- TRY IT
Please retype only the lines below that run from the one containing "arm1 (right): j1" through the last line, both included, without altering a word.

- DATASET SECTION
━━━━━━━━━━━━━━━━━━━━
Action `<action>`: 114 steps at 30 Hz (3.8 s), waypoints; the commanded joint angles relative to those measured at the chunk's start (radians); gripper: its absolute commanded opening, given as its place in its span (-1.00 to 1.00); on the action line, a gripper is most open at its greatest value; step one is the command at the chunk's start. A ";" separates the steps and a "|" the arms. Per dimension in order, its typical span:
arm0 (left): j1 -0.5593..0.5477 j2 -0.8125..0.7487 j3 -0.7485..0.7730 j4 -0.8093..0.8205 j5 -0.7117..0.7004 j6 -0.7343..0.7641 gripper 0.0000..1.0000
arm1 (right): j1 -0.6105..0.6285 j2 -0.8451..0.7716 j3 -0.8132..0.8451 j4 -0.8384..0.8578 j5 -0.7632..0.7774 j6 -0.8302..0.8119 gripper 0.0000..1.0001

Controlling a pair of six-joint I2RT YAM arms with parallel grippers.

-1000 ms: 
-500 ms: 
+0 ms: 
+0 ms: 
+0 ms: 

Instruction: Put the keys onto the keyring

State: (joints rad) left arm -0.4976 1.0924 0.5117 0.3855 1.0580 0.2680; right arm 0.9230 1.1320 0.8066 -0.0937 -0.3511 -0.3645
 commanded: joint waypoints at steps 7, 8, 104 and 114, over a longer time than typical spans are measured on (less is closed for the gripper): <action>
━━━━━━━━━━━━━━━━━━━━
- WRITTEN REPLY
arm1 (right): j1 -0.6105..0.6285 j2 -0.8451..0.7716 j3 -0.8132..0.8451 j4 -0.8384..0.8578 j5 -0.7632..0.7774 j6 -0.8302..0.8119 gripper 0.0000..1.0001

Controlling a pair of six-joint I2RT YAM arms with parallel grippers.

-1000 ms: 
-500 ms: 
+0 ms: 
+0 ms: 
+0 ms: 

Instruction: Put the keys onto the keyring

State: (joints rad) left arm -0.4976 1.0924 0.5117 0.3855 1.0580 0.2680; right arm 0.9230 1.1320 0.8066 -0.0937 -0.3511 -0.3645
 commanded: joint waypoints at steps 7, 8, 104 and 114, over a longer time than typical spans are measured on (less is closed for the gripper): <action>

No more output is required for the exercise.